About this task:
Write out the opening lines of the data word for word, up to and including the line with "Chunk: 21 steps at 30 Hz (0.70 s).", and leave every picture and every later line out.

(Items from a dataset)

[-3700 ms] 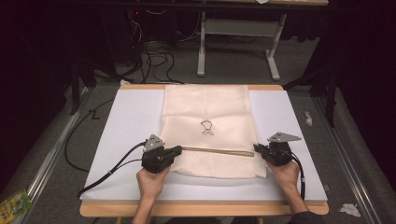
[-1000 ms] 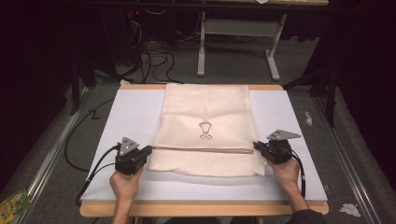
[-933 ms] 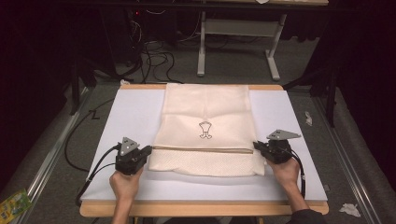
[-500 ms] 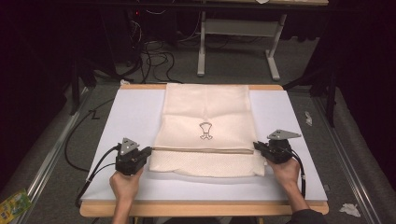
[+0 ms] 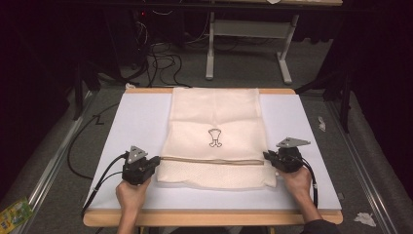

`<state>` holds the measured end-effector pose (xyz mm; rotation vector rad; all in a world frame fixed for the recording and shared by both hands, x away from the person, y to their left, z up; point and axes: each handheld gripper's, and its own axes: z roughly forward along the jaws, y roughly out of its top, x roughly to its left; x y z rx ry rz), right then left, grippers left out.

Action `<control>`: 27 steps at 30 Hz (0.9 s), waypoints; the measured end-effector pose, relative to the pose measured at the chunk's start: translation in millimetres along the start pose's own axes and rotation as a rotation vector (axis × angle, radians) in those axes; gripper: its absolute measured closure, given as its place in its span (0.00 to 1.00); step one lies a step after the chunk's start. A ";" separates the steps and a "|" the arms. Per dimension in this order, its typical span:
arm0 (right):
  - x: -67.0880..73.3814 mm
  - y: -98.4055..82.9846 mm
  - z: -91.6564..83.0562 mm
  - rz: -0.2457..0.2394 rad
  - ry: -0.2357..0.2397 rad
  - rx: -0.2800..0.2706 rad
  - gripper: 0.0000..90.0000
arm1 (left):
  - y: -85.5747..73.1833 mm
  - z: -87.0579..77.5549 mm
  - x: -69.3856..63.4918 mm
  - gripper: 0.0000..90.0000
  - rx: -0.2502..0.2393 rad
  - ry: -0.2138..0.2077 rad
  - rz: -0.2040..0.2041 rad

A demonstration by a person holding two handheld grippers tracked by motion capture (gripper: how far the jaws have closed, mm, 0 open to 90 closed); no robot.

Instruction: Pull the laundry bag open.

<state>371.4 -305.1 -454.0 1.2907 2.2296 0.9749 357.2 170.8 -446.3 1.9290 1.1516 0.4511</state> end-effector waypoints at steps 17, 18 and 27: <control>-6.4 3.0 -19.8 0.035 -0.026 -0.088 0.57 | 7.4 -4.0 -1.7 0.62 -0.041 -0.023 0.000; -7.2 2.8 -22.0 0.034 -0.027 -0.094 0.57 | 8.5 -5.6 -1.3 0.61 -0.049 -0.025 -0.004; -23.4 -8.3 -45.3 0.090 -0.057 -0.162 0.55 | 12.6 -21.1 10.6 0.55 -0.096 -0.008 -0.025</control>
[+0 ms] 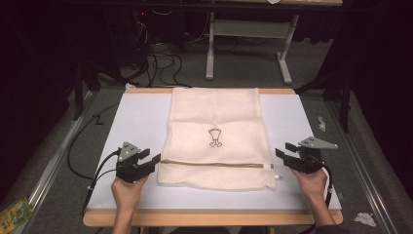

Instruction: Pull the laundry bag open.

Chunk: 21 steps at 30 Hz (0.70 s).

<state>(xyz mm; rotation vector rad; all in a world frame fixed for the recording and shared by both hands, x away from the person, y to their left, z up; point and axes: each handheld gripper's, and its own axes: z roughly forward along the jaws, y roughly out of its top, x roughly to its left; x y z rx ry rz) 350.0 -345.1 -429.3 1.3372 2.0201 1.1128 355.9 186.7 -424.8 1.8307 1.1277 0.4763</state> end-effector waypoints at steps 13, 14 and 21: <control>-26.1 -9.0 -24.3 0.065 -0.064 -0.074 0.54 | -1.4 -9.7 19.2 0.53 -0.038 0.028 -0.043; -27.7 -9.7 -25.6 0.070 -0.069 -0.076 0.54 | -1.6 -10.3 20.6 0.52 -0.041 0.029 -0.047; -37.6 -16.4 -30.3 0.095 -0.102 -0.074 0.55 | -3.5 -10.3 29.1 0.51 -0.043 0.039 -0.072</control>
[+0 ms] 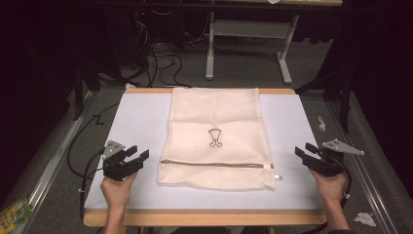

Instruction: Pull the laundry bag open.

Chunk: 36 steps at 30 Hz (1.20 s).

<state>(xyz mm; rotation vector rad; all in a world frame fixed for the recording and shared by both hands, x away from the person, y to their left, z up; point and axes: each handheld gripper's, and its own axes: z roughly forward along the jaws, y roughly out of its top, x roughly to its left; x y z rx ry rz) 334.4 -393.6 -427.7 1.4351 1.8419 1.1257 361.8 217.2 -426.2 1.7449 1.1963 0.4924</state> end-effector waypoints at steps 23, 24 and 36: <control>-19.1 -18.3 15.5 0.093 -0.040 0.014 0.58 | -8.2 14.1 23.4 0.49 -0.022 0.067 -0.083; -19.1 -18.3 16.6 0.094 -0.040 0.013 0.57 | -9.0 15.3 24.1 0.49 -0.024 0.072 -0.085; -19.3 -21.0 26.3 0.084 -0.063 0.044 0.56 | -16.7 33.1 30.2 0.49 -0.003 0.099 -0.103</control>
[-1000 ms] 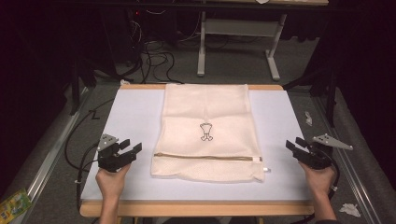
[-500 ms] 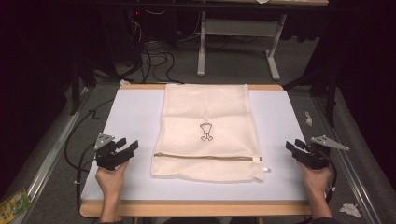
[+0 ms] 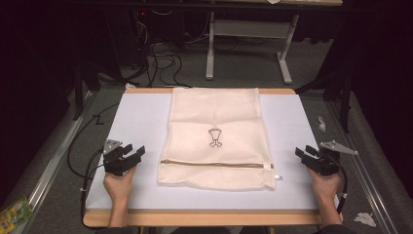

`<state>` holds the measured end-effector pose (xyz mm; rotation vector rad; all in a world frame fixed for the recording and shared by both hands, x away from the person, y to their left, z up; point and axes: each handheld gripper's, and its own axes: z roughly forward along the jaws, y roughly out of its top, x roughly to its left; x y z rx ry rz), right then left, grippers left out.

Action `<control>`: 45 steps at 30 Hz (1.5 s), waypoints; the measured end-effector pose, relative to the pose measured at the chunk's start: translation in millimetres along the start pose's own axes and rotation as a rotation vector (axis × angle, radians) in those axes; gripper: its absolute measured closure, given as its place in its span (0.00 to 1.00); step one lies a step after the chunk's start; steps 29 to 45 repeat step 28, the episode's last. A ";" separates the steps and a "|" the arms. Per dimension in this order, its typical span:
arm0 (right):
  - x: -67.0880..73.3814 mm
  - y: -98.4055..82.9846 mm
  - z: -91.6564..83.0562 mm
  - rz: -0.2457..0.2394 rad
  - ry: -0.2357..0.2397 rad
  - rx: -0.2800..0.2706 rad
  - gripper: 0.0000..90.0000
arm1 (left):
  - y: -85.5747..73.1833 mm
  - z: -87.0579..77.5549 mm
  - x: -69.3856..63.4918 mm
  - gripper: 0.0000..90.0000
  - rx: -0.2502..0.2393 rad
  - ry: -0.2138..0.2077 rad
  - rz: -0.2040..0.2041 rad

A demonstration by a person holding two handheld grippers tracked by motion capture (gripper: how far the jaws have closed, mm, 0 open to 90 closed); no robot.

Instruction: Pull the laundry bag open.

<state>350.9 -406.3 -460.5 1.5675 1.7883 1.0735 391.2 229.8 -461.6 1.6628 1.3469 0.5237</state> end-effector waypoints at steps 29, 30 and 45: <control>4.6 -10.7 8.4 -0.005 -0.026 0.008 0.53 | -13.0 22.8 -4.0 0.47 0.011 0.037 0.039; 4.6 -10.7 8.4 -0.005 -0.026 0.008 0.53 | -13.0 22.8 -4.0 0.47 0.011 0.037 0.039; 4.6 -10.7 8.4 -0.005 -0.026 0.008 0.53 | -13.0 22.8 -4.0 0.47 0.011 0.037 0.039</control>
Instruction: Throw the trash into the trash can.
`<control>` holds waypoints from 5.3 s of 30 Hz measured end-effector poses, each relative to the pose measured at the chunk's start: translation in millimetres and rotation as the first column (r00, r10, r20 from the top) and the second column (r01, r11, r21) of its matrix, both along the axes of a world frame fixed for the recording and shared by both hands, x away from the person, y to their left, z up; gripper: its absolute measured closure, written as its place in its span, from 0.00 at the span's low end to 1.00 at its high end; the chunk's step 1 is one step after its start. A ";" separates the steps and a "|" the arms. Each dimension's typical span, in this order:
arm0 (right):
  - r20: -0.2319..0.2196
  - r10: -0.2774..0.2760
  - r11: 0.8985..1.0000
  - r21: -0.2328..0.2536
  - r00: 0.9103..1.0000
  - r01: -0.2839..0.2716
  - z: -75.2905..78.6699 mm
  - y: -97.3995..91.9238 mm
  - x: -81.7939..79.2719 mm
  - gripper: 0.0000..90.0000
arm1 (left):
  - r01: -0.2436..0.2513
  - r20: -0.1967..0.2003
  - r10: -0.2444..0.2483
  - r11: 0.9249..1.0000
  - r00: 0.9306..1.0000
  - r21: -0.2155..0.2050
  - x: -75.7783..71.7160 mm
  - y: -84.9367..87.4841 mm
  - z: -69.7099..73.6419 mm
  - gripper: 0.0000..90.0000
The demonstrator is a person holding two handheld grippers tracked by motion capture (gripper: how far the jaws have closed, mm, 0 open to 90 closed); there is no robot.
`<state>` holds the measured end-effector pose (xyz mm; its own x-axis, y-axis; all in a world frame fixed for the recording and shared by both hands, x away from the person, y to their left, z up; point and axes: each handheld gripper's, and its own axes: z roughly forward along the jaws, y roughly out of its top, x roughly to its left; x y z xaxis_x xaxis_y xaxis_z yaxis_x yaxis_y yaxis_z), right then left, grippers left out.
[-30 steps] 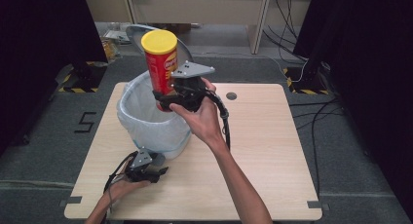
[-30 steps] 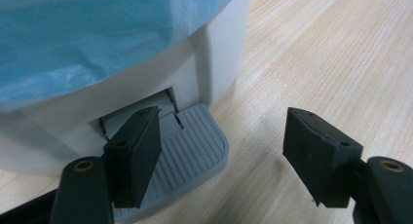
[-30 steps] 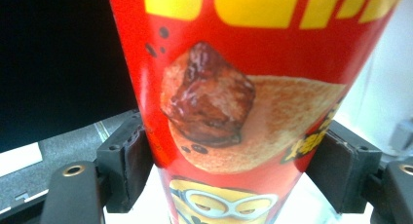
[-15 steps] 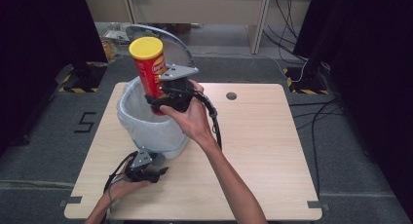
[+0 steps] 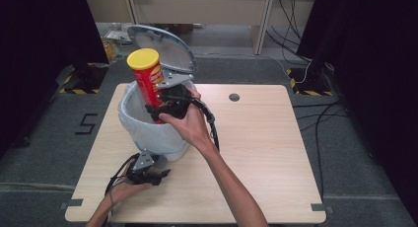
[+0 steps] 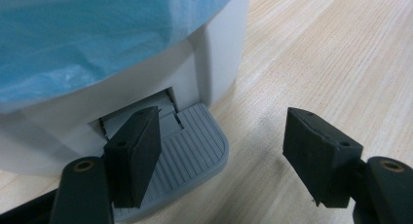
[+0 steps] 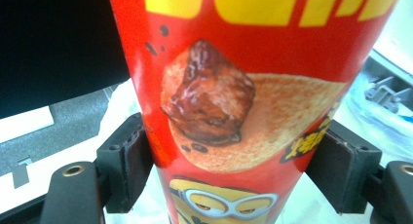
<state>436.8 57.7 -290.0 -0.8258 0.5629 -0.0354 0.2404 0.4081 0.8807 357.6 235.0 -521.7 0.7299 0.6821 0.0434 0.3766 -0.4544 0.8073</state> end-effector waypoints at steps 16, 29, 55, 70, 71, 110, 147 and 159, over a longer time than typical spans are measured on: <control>-0.049 0.000 1.000 -0.013 0.999 -0.001 -10.4 -3.2 6.4 0.27 | 0.001 0.000 -0.001 1.000 1.000 0.006 -0.2 -0.3 0.1 0.33; 0.015 -0.059 0.996 0.067 0.998 0.058 -0.3 -19.3 0.3 0.17 | -0.002 0.005 0.002 1.000 1.000 0.010 -0.8 -1.4 -0.1 0.33; 0.076 -0.255 0.961 0.130 0.964 0.244 -4.0 -132.7 -12.5 0.19 | -0.001 0.009 0.001 1.000 1.000 0.011 -1.0 -1.9 -0.4 0.33; 0.051 -0.310 0.947 0.102 0.950 0.303 -49.2 -186.3 -21.9 0.19 | -0.002 0.009 0.002 1.000 1.000 0.010 -0.9 -1.7 -0.4 0.33; 0.046 -0.316 0.945 0.102 0.948 0.311 -53.7 -189.3 -22.5 0.19 | -0.002 0.010 0.002 1.000 1.000 0.012 -1.0 -1.9 -0.4 0.33; -0.043 -0.413 0.910 -0.048 0.910 0.411 -174.5 -236.8 -57.4 0.18 | -0.002 0.005 0.002 1.000 1.000 0.009 -1.0 -1.5 -0.4 0.33; -0.178 -0.408 0.909 -0.167 0.895 0.381 -224.5 -242.4 -76.1 0.18 | 0.000 0.006 0.000 1.000 1.000 0.010 -0.8 -1.5 -0.5 0.33; -0.174 -0.401 0.907 -0.212 0.899 0.364 -227.2 -238.9 -78.5 0.15 | 0.002 0.004 -0.002 1.000 1.000 0.012 -0.9 -1.5 -0.3 0.33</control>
<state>358.3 -181.3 -517.3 -0.5464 0.8374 -0.0100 0.5784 0.3860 0.7186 356.7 233.6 -522.0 0.7311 0.6800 0.0552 0.3721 -0.4653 0.8032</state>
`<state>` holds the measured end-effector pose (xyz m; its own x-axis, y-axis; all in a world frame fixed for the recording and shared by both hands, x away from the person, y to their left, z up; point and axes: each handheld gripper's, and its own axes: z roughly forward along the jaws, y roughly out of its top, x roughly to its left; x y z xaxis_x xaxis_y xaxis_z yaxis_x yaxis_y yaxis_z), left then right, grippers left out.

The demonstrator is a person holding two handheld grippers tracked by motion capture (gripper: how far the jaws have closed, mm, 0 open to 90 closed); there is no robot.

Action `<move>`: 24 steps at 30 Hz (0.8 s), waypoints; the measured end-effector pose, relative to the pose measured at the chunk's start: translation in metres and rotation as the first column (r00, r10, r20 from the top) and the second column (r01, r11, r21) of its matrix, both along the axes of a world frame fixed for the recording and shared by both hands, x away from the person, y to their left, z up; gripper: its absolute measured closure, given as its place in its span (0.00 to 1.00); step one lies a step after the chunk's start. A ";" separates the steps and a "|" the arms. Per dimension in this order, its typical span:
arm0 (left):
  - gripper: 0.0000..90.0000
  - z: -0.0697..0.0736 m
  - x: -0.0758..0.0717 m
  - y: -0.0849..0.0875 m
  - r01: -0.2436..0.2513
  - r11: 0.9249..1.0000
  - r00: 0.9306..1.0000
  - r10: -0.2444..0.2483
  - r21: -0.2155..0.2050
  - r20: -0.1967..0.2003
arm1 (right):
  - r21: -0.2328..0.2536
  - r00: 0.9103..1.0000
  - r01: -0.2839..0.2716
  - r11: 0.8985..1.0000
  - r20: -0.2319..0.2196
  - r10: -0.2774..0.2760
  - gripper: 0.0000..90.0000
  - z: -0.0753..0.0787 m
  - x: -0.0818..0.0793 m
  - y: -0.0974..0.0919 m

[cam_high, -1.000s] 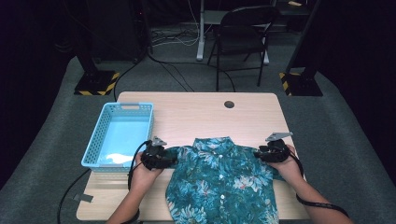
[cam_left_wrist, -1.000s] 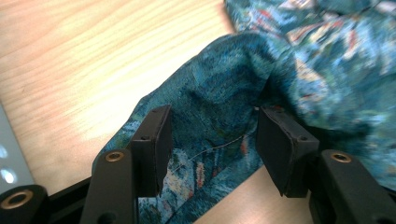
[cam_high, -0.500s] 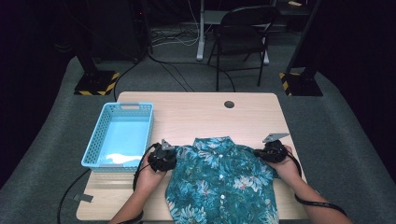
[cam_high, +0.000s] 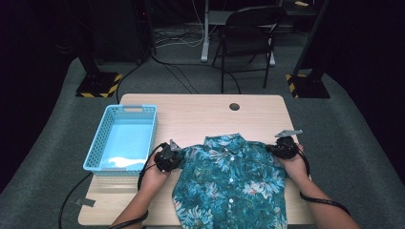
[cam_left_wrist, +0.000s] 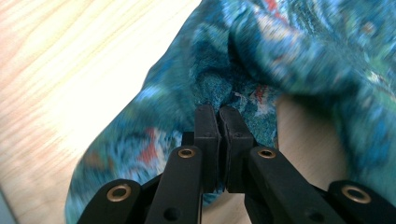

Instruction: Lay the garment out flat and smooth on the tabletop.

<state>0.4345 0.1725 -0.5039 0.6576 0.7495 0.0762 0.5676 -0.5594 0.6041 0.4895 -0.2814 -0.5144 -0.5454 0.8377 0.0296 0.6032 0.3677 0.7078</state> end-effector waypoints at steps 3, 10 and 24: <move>0.96 0.001 0.001 0.002 -0.009 1.000 1.000 0.009 0.000 -0.002 | -0.001 0.999 0.053 0.999 0.003 -0.053 0.98 0.000 0.006 -0.009; 0.96 0.002 0.004 0.004 -0.045 0.999 0.999 0.045 0.015 -0.015 | -0.005 0.993 0.120 0.993 0.002 -0.120 0.98 0.001 0.017 -0.024; 0.76 0.032 0.014 -0.001 -0.144 0.989 0.987 0.146 -0.029 0.069 | -0.026 0.991 0.136 0.990 0.012 -0.136 0.97 0.002 0.032 -0.021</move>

Answer:
[-3700 ms] 
[-1000 ms] 
[-933 ms] 
[-500 ms] 
[+0 ms] 

`<state>` holds the measured end-effector pose (xyz mm; rotation vector rad; all in a world frame fixed for the recording and shared by both hands, x away from the person, y to their left, z up; point and axes: each handheld gripper's, and its own axes: z roughly forward along the jaws, y roughly out of its top, x roughly to its left; x y z rx ry rz), right then left, grippers left out.

Action `<control>`: 27 steps at 30 Hz (0.9 s), waypoints; the measured end-effector pose, relative to the pose measured at the chunk's start: translation in millimetres along the start pose's own axes and rotation as a rotation vector (axis × angle, radians) in those axes; gripper: its absolute measured closure, given as its place in its span (0.00 to 1.00); step one lies a step after the chunk's start. A ";" separates the steps and a "|" the arms. Per dimension in this order, its typical span:
arm0 (right):
  - x: -67.0880..73.3814 mm
  - y: -98.4055..82.9846 mm
  - z: -91.6564..83.0562 mm
  - rz: -0.2457..0.2394 rad
  - ry: -0.2357..0.2397 rad
  - rx: -0.2800..0.2706 rad
  - gripper: 0.0000..90.0000
arm1 (left):
  - y: -85.5747..73.1833 mm
  - z: -87.0579..77.5549 mm
  - x: -69.3856..63.4918 mm
  - gripper: 0.0000..90.0000
  - rx: -0.2502..0.2393 rad
  - ry: -0.2138..0.2077 rad
  - rz: -0.2040..0.2041 rad

A demonstration by a person holding two handheld grippers tracked by motion capture (gripper: how far the jaws have closed, mm, 0 open to 90 closed); no robot.

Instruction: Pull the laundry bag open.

<state>371.4 -305.1 -454.0 1.2907 2.2296 0.9749 357.2 170.8 -446.3 1.9290 1.1516 0.4511</state> end-effector waypoints at steps 17, 18 and 27: <control>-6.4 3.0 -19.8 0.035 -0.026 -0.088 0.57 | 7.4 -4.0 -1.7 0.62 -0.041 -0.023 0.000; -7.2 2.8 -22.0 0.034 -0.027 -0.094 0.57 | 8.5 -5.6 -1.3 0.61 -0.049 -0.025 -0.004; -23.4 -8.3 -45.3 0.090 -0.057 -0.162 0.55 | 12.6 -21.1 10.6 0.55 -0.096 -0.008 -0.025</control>
[+0 ms] 

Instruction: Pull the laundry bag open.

Chunk: 21 steps at 30 Hz (0.70 s).

This completes the requested output.